Dubai: Owners of small and medium enterprises accused MPs of failing more than 17,000 Kuwaiti family heads, following the decision by the National Assembly to drop the financial security law in its session on Thursday, which has left their future in a precarious state as they face mounting bills with a limited cash flow.
They expressed their anger at the Kuwaiti MPs, who rejected the draft law in the latest parliament session to provide financing for businesses impacted by the coronavirus preventative measures, known as the financial security law, in its second deliberation, Al Qabas newspaper reported.
The business owners emphasized their plight saying that more than 17,000 Kuwaiti family heads are facing difficult circumstances as their businesses are suffering while they are stressed by obligations such as rents, employees’ salaries, and the dues of the suppliers. Many of them have post-dated checks, and lease lawsuits, in addition to labor lawsuits that are expected to go to the judiciary, which has caused concern of ending up in prison when all they wished for is to be successful businessmen.
They denounced some MP’s abuse of the law, saying to Al-Qabas daily: “The National Assembly dropped the financial security law without providing the slightest solutions to save them or improve their financial conditions, which has collapsed due to the suspension of work and the total and partial curfew to stem the spread of the coronavirus.”

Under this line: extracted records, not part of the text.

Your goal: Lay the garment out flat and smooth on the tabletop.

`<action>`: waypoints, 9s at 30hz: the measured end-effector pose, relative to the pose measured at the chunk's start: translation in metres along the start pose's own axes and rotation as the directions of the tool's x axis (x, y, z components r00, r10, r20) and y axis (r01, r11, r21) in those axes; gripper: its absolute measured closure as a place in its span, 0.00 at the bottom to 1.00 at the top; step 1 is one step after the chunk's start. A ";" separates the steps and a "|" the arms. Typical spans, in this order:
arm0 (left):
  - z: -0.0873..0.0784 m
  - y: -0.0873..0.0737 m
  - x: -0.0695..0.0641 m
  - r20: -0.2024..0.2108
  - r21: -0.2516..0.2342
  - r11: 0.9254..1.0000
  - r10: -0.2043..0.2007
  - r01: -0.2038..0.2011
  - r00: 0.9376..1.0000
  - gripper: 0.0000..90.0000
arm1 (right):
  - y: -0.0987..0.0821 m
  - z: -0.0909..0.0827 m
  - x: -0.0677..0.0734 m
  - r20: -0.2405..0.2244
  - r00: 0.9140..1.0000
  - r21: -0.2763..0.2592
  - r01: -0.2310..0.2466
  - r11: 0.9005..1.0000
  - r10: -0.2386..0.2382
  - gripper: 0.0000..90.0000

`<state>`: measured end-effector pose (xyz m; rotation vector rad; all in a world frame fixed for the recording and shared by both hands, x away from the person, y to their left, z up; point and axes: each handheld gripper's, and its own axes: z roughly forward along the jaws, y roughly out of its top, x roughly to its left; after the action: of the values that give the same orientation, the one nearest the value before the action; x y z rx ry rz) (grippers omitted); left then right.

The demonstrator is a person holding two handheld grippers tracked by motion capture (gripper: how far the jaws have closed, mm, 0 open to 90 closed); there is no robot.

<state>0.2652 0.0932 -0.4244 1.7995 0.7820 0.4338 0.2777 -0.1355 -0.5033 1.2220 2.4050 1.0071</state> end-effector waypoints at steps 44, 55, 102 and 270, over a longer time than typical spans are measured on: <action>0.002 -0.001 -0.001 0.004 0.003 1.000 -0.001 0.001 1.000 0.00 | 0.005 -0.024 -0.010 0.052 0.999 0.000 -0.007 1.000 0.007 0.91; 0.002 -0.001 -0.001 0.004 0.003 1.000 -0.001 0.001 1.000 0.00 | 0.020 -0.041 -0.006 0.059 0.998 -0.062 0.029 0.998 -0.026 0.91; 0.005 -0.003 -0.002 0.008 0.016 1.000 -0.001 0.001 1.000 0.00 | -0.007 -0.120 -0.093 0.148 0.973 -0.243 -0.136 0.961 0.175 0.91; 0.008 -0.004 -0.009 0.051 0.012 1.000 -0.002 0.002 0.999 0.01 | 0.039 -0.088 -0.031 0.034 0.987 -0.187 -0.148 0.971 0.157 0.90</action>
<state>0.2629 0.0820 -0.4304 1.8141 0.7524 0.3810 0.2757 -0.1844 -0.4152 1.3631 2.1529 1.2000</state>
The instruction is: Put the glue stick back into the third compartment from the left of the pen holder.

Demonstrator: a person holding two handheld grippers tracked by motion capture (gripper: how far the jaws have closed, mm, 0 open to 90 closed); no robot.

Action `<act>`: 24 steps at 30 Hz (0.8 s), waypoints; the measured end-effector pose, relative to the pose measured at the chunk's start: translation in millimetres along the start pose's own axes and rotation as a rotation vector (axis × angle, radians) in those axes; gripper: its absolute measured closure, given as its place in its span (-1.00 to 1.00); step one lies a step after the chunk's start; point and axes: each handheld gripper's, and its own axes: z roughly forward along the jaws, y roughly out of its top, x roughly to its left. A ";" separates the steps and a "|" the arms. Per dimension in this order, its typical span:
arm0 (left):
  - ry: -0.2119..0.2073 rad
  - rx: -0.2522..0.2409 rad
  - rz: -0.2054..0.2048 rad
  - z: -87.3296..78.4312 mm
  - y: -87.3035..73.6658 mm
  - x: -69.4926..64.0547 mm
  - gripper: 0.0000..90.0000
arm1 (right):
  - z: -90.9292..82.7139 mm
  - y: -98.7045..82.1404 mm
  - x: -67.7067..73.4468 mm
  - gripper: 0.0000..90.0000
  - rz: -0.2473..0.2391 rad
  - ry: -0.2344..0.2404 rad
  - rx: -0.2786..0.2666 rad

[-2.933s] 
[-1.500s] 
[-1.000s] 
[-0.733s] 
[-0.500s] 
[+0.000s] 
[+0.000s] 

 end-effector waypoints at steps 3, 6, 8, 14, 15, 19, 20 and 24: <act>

They added, “We were suspicious of the government’s intentions, but we did not expect that the blow would come to us from the nation’s MPs, who are entrusted with the role of preserving the people’s interests. Unfortunately, some MPs stood against the financial security law for political and electoral reasons, not technical ones.”
Al Qabas daily quoted the entrepreneur Dhari Al Mithen as saying, “Refusing to pass the bill will have a negative impact on most companies, most of which will be forced into closure and to liquidate their businesses, especially with the inability of some of them to pay their financial obligations in light of the difficult circumstances the market is going through.”
He continued: “The next stage will also witness a significant increase in the number of court cases that real estate owners will file against the tenants, due to their inability to pay rents and financial obligations incurred as a result of the coronavirus crisis.”